== EXERCISE DESCRIPTION ==
Give a bare count of the lines with "grey" in the material below.

== TASK INPUT ==
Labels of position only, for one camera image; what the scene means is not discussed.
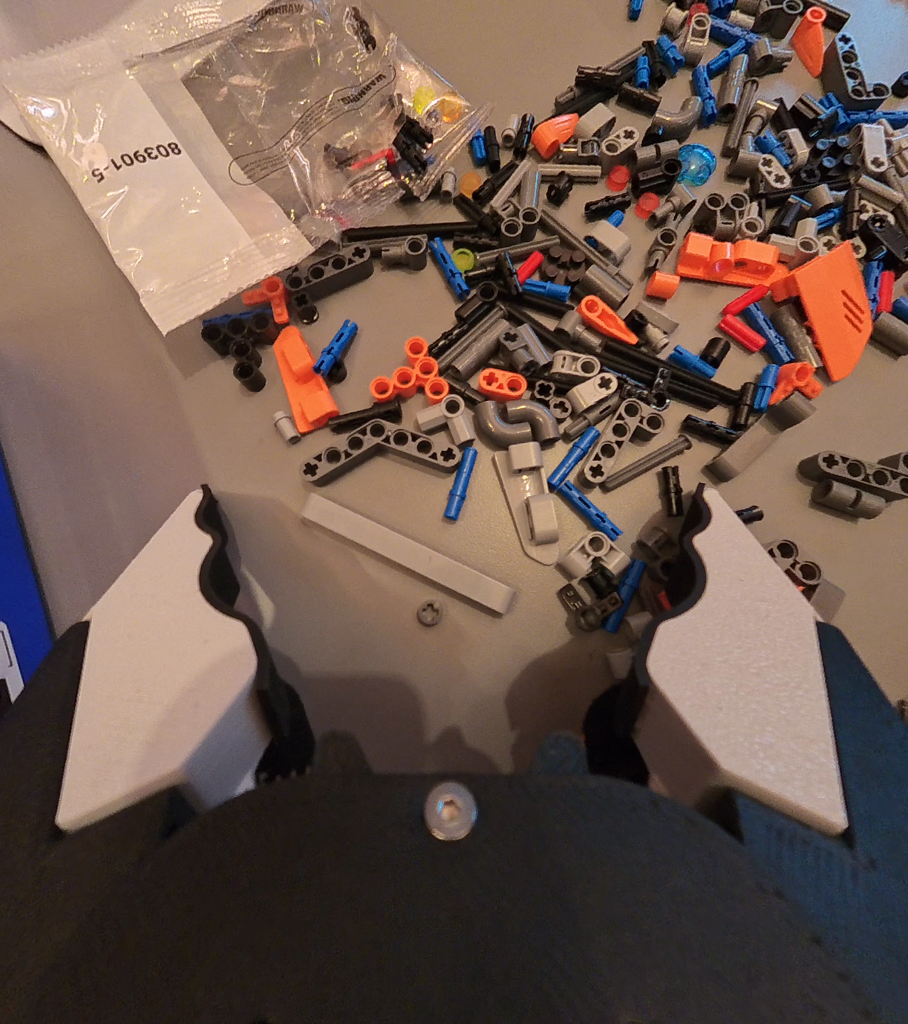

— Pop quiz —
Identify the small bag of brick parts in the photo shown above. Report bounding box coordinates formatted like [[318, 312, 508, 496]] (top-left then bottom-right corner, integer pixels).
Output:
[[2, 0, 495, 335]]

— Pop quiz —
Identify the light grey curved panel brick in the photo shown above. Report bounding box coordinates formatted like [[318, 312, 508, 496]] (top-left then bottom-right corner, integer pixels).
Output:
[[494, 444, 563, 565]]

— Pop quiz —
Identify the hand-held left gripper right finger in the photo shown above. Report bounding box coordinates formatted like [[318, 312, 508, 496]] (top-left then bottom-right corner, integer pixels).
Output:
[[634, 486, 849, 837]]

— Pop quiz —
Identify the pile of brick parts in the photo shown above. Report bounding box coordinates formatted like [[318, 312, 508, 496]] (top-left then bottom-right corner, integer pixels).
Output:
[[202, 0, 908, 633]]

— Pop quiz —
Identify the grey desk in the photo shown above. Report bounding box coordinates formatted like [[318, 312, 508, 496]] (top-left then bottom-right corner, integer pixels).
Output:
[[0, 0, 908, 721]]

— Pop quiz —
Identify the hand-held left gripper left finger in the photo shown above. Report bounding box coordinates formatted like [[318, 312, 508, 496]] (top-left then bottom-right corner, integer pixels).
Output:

== WRITTEN RESPONSE ==
2